## What you should do
Reproduce verbatim the line in which "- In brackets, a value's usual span" occurs, together with each line that follows it to the end of the listing, and nothing more.

## Exercise data
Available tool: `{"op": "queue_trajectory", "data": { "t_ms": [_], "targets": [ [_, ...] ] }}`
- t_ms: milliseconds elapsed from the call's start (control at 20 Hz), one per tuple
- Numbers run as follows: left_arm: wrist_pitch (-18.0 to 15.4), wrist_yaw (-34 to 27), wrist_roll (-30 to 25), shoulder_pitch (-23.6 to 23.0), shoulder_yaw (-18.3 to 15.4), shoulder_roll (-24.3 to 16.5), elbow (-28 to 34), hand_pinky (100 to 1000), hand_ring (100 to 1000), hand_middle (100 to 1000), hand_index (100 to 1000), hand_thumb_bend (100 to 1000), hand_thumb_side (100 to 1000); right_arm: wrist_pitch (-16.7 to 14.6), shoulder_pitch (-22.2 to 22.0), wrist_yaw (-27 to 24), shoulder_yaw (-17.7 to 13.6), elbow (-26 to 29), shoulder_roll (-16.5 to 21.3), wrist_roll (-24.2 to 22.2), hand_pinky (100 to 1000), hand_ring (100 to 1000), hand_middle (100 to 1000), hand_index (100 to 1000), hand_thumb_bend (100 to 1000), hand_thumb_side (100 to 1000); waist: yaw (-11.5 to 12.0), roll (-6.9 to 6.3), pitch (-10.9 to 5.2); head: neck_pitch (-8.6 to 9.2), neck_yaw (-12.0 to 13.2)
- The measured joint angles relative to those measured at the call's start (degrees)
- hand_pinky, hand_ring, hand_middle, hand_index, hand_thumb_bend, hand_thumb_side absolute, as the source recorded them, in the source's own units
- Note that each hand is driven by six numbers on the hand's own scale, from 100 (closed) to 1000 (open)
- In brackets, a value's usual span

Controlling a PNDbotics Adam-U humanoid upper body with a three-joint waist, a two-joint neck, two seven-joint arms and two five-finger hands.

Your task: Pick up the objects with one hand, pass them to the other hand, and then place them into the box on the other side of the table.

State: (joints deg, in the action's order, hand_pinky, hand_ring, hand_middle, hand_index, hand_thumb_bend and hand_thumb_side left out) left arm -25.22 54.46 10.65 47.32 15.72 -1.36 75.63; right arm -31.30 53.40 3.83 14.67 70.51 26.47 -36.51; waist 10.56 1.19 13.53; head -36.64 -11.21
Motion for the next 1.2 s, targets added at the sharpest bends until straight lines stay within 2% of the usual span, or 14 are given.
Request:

## Written response
- In brackets, a value's usual span

Controlling a PNDbotics Adam-U humanoid upper body with a three-joint waist, a two-joint neck, two seven-joint arms and two five-finger hands.

Your task: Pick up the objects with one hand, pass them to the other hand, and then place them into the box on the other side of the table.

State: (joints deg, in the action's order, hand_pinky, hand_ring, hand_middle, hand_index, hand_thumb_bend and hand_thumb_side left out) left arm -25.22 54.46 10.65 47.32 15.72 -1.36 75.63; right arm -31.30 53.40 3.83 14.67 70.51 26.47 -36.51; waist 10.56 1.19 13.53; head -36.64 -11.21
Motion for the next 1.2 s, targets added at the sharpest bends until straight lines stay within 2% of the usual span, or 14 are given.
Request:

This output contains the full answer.